Saturday, August 1, 2015

More Jamestown Mysteries Unearthed!

         Gabriel Archer, now a “person of interest” whose grave was discovered in recent Jamestown excavations, was always a thorn in John Smith’s side--for reasons unknown. In January 1608 Archer, then a member of the Virginia Company Council, tried to have Smith executed for causing the deaths of two men who had been killed by Indians on Smith’s recent expedition upriver. John Robinson died with “20 or 30 arrows in him.” Thomas Emry simply disappeared. Archer, “indicted him [Smith] upon a chapter in Leviticus for the death of his two men.” The Old Testament book of Leviticus, contains the famous “eye for eye, tooth for tooth” passage that ends “just as he has injured a man, so it shall be inflicted upon him.” (Leviticus, 20:24.) For an account of this incident see Edward Maria Wingfield, “A Discourse of Virginia,” in Jamestown Narratives, Edward Wright Haile, ed., (1998), p. 196, and Virginia Bernhard, A Tale of Two Colonies: What Really Happened in Virginia and Bermuda? (2011), pp. 42-43.                 
         Did Archer have a Bible handy in the wilds of Virginia in 1608? Or was he so well versed in Scripture he could cite chapter and verse as needed? (The Geneva Bible of 1560 was the standard English one, and the first one with numbered verses.) Just how religious was Archer, who, it appears, was buried in 1610 with a Catholic reliquary in his grave?
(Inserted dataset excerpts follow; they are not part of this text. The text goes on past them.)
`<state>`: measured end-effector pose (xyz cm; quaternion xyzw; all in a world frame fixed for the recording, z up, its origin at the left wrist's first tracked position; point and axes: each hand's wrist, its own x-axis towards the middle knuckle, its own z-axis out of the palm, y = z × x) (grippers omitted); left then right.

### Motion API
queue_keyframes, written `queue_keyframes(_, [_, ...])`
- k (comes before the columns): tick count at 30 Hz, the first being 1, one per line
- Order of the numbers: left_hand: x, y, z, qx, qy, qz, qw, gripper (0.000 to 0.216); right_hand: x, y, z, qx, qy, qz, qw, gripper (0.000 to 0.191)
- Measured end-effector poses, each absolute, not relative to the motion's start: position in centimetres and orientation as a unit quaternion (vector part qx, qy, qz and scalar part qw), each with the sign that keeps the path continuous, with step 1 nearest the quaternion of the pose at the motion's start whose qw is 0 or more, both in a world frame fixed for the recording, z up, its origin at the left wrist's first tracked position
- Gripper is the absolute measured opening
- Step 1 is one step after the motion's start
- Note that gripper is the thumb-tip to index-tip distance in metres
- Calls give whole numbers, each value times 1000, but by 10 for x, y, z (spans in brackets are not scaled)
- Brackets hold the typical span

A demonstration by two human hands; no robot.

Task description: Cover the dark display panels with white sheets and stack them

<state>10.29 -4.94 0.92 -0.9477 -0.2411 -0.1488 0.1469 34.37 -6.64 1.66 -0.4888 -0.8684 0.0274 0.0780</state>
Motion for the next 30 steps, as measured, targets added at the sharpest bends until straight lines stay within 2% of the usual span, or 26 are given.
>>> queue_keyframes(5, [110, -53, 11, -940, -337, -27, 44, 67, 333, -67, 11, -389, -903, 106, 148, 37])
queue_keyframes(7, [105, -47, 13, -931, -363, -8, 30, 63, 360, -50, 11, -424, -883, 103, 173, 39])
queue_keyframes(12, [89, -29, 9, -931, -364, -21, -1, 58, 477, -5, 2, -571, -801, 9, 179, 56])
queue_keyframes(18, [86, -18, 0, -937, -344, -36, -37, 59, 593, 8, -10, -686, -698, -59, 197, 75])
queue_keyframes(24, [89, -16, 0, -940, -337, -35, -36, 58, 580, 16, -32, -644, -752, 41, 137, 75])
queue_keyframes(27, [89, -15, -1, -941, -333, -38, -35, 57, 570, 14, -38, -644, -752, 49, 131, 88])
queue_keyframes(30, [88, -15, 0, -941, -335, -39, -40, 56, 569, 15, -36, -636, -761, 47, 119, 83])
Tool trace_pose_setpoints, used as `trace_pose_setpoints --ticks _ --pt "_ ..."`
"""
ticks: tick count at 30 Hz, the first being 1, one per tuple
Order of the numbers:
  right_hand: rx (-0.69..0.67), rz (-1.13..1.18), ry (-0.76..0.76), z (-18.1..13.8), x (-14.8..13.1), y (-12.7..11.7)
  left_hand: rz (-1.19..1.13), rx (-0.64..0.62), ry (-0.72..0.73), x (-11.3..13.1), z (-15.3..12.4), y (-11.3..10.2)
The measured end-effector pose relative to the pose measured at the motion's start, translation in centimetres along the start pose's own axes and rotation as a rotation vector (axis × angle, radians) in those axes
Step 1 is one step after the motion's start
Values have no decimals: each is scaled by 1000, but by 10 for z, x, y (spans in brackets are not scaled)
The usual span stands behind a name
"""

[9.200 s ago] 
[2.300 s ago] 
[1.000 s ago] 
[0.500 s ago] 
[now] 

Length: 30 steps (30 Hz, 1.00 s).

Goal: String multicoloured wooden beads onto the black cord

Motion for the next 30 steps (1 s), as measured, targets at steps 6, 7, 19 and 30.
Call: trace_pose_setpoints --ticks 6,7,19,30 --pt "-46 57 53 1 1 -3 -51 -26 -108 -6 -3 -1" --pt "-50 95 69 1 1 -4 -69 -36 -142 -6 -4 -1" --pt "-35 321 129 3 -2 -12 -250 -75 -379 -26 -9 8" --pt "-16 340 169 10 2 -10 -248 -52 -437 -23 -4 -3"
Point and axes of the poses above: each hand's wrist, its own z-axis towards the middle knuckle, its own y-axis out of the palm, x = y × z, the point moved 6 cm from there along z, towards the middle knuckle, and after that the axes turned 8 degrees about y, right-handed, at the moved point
         Smith was saved by a stroke of luck: On the very day of his trial, who should arrive but Captain Christopher Newport with supplies and a hundred new colonists? In the excitement, Smith’s alleged crime was apparently cancelled. But Archer’s vendetta against John Smith was not.
         None of the extant sources say what Archer had against Smith. Gabriel Archer (1575-1610), educated at Cambridge and Gray's Inn, and John Smith (1580-1631), a grammar school dropout, were nearly the same age, but of vastly different backgrounds. Something set them against each other. Four centuries later, we are still looking for answers.